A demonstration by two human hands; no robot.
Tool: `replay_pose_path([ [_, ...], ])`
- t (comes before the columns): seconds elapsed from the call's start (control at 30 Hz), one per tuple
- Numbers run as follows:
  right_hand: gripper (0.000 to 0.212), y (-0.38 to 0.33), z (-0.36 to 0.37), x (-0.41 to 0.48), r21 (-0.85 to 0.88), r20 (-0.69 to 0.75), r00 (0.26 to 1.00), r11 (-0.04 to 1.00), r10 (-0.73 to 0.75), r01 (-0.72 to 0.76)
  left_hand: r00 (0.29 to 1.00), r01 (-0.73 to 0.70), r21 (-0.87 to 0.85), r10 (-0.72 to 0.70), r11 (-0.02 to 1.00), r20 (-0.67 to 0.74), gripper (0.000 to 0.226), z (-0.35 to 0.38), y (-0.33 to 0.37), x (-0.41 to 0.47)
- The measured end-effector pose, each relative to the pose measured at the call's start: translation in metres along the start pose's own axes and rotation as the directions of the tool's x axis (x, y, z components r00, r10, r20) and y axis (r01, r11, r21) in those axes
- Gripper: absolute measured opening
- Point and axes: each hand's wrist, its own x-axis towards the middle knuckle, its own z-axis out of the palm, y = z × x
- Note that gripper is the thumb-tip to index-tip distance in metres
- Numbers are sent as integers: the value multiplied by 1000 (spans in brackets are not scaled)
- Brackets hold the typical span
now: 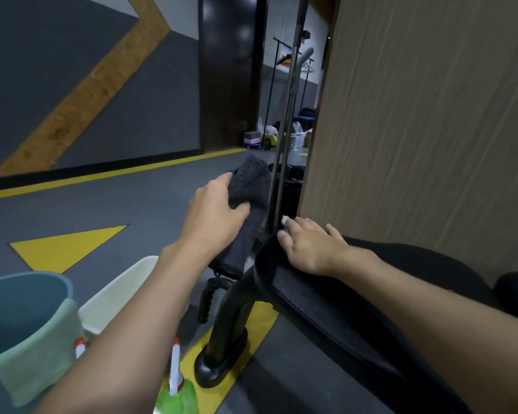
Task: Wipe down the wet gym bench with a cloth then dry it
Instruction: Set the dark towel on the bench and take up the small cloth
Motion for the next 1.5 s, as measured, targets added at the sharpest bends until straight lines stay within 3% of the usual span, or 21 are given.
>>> replay_pose_path([
  [0.1, 64, -10, -5, 14, 16, 71, 997, 999, 28, -29, 1000, 6, 22, -7, 1000, 23, 44, 4, -9, 1],
  [0.27, 58, -22, 7, -60, -164, -47, 965, 955, -257, 247, 1000, -6, 46, 6, 999, 8, 40, 13, -14, 4],
  [0.33, 56, -12, 4, -68, -175, -33, 960, 947, -279, 269, 1000, -11, 69, 11, 998, 5, 41, 17, -12, 4],
  [0.43, 55, 16, -11, -40, -50, 61, 995, 995, -85, 88, 1000, -25, 107, 24, 994, 19, 45, 20, -7, 2],
  [0.5, 57, 38, -17, -17, -36, 73, 994, 996, 86, -84, 999, -38, 123, 35, 992, 21, 45, 19, -3, 1],
  [0.57, 60, 44, -14, -6, -43, 64, 984, 986, 167, -164, 999, -42, 138, 42, 989, 8, 45, 17, 2, 3],
  [0.63, 63, 30, -7, -16, -76, 37, 995, 994, 87, -84, 999, -45, 157, 48, 987, -14, 45, 16, 6, 5],
  [0.7, 61, 10, -4, -51, -101, 11, 995, 990, -100, 100, 998, -54, 172, 60, 984, -30, 44, 18, 9, 8],
  [0.8, 58, -1, -2, -107, -167, 0, 934, 921, -357, 352, 997, -53, 211, 63, 976, -42, 42, 21, 16, 10],
  [0.9, 57, 6, -2, -111, -213, 23, 925, 902, -379, 375, 996, -60, 267, 75, 962, -44, 46, 24, 27, 9],
  [0.97, 57, 12, -10, -86, -132, 55, 963, 954, -264, 269, 995, -83, 307, 96, 948, -28, 46, 24, 38, 6],
  [1.13, 58, 48, -20, -39, -22, 103, 994, 999, 29, -27, 983, -180, 470, 176, 864, 53, 45, 19, 64, -3],
  [1.23, 61, 48, -16, -61, -39, 83, 997, 999, 7, -4, 982, -184, 534, 134, 825, 132, 24, 29, 76, -2],
  [1.33, 60, 48, -16, -104, -80, 85, 993, 993, -83, 90, 969, -213, 607, 85, 766, 233, 17, 45, 94, -1],
  [1.43, 60, 53, -21, -136, -103, 104, 989, 988, -108, 119, 925, -302, 645, 52, 702, 376, 26, 64, 113, -3],
  [1.5, 61, 57, -23, -145, -113, 117, 989, 988, -93, 106, 826, -390, 597, -19, 701, 563, 41, 72, 120, 1],
])
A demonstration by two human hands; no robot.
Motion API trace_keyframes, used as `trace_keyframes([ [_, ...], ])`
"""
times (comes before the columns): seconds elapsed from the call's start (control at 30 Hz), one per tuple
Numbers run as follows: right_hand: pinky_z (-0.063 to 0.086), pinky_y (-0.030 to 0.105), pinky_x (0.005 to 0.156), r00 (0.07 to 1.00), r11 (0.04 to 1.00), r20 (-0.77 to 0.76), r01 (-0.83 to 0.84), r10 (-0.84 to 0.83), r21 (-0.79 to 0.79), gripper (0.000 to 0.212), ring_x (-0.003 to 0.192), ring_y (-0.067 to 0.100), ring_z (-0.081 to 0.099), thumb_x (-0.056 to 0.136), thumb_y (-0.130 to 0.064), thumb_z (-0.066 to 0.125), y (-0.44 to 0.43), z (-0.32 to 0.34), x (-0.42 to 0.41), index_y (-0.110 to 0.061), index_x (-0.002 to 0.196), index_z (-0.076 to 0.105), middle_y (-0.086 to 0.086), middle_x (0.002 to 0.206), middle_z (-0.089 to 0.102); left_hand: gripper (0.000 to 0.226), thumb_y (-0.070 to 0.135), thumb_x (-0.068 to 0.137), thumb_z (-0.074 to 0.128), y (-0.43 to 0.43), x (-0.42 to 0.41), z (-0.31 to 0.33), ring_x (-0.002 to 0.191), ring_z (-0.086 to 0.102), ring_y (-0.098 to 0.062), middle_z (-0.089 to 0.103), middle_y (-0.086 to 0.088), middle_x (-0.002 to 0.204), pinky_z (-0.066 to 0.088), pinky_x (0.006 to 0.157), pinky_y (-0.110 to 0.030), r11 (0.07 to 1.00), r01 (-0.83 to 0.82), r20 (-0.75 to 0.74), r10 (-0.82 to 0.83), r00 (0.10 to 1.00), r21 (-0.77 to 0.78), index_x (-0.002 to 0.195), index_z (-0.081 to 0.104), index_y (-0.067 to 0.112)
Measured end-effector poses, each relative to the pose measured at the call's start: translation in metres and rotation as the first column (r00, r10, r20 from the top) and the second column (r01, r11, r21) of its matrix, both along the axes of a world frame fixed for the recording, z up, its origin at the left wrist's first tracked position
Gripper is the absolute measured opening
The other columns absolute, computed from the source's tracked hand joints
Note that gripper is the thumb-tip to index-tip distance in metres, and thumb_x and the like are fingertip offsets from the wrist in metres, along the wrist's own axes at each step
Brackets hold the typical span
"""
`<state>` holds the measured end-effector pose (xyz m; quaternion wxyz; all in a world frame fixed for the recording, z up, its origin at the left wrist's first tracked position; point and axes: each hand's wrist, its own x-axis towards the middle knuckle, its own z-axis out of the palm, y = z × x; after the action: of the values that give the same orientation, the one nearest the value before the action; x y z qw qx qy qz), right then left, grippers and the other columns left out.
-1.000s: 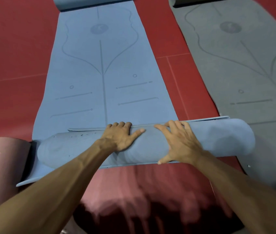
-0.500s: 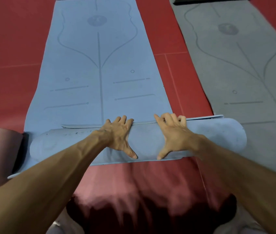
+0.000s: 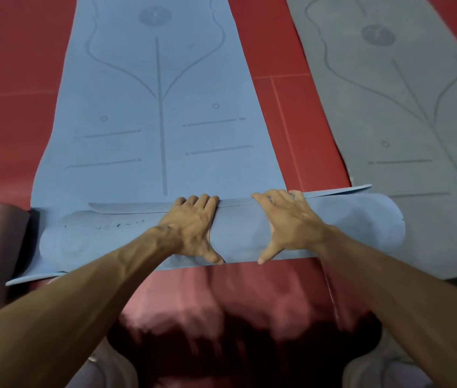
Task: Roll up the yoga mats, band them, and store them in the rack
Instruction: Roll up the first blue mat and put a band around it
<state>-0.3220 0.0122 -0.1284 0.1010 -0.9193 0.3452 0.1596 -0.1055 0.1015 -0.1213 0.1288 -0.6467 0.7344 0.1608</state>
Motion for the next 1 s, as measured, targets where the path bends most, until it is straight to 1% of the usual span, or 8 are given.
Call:
trace_keyframes([
  [0.13,0.028,0.042,0.103,0.999,0.998,0.048,-0.008,0.011,-0.06,0.133,0.121,0.02,0.041,0.035,-0.083,0.072,0.015,0.004,-0.005,-0.019,0.143,0.028,0.0,0.13,0.042,0.129,0.081,0.045,0.065,0.013,-0.009,0.003,0.118,0.043,-0.022,0.04,0.002,0.131,0.03,0.106,-0.041,0.999,-0.026,-0.01,0.026,1.0,-0.029,0.147,0.015,0.019],
  [0.37,0.013,0.049,0.114,0.997,0.984,0.067,0.041,-0.03,-0.175,0.133,0.138,0.021,0.026,0.042,-0.071,0.08,0.009,0.055,-0.015,-0.019,0.149,0.02,0.005,0.147,0.031,0.122,0.07,0.043,0.074,0.001,-0.025,0.048,0.119,0.04,-0.024,0.039,0.0,0.13,0.028,0.107,-0.048,0.986,-0.108,-0.047,0.102,0.994,-0.125,0.144,0.02,0.026],
  [0.5,0.004,0.052,0.117,0.996,0.985,0.07,0.065,-0.055,-0.159,0.132,0.143,0.02,0.017,0.047,-0.064,0.083,-0.004,0.107,-0.029,-0.021,0.151,0.015,0.004,0.152,0.024,0.123,0.071,0.042,0.075,-0.013,-0.041,0.095,0.121,0.039,-0.024,0.04,-0.001,0.132,0.029,0.105,-0.047,0.979,-0.142,-0.052,0.136,0.989,-0.147,0.144,0.02,0.026],
  [0.57,0.006,0.048,0.118,0.996,0.991,0.067,0.06,-0.052,-0.121,0.127,0.144,0.02,0.016,0.053,-0.061,0.082,-0.011,0.146,-0.044,-0.022,0.152,0.014,0.003,0.154,0.021,0.12,0.07,0.043,0.076,-0.018,-0.054,0.127,0.121,0.04,-0.025,0.043,-0.001,0.132,0.031,0.101,-0.046,0.974,-0.159,-0.064,0.151,0.986,-0.16,0.142,0.024,0.026],
  [0.63,0.017,0.04,0.118,0.997,0.997,0.059,0.051,-0.047,-0.063,0.113,0.141,0.022,0.025,0.064,-0.055,0.08,-0.022,0.194,-0.065,-0.019,0.151,0.019,0.005,0.153,0.027,0.116,0.069,0.043,0.078,-0.024,-0.067,0.159,0.119,0.042,-0.025,0.046,-0.002,0.128,0.033,0.097,-0.045,0.968,-0.182,-0.085,0.169,0.982,-0.173,0.139,0.03,0.026],
  [0.77,0.039,0.031,0.098,0.967,0.966,0.02,0.253,-0.252,-0.052,0.068,0.122,0.028,0.05,0.084,-0.039,0.07,-0.04,0.302,-0.128,-0.013,0.141,0.042,0.01,0.136,0.054,0.115,0.07,0.041,0.079,-0.036,-0.105,0.217,0.116,0.045,-0.026,0.049,-0.004,0.124,0.035,0.095,-0.045,0.949,-0.197,-0.11,0.175,0.978,-0.244,0.138,0.033,0.027],
  [0.9,0.038,0.023,0.072,0.9,0.901,0.167,0.422,-0.402,-0.107,0.023,0.09,0.02,0.061,0.089,-0.032,0.065,-0.012,0.357,-0.216,-0.015,0.104,0.068,0.004,0.105,0.071,0.115,0.072,0.041,0.078,-0.048,-0.164,0.275,0.117,0.046,-0.028,0.049,-0.005,0.124,0.037,0.094,-0.047,0.929,-0.147,-0.108,0.117,0.987,-0.338,0.136,0.033,0.026],
  [1.0,0.047,0.022,0.065,0.775,0.825,0.285,0.539,-0.564,0.169,0.016,0.071,0.014,0.067,0.089,-0.023,0.067,0.026,0.351,-0.281,-0.006,0.09,0.069,0.002,0.079,0.07,0.114,0.071,0.04,0.079,-0.053,-0.219,0.307,0.117,0.046,-0.03,0.048,-0.007,0.125,0.038,0.095,-0.049,0.918,-0.084,-0.093,0.052,0.994,-0.387,0.135,0.035,0.024],
])
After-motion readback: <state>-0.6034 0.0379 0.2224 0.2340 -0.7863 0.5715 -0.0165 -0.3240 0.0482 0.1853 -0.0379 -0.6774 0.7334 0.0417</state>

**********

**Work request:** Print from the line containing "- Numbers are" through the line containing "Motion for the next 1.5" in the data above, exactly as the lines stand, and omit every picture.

**Expected answer:**
- Numbers are sent as integers: the value multiplied by 1000 (spans in brackets are not scaled)
- Brackets hold the typical span
now: 
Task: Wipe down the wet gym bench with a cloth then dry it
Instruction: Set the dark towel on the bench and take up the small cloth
Motion for the next 1.5 s, as measured, targets added at the sharpest bends until straight lines stay within 3% of the usual span, or 21 are given.

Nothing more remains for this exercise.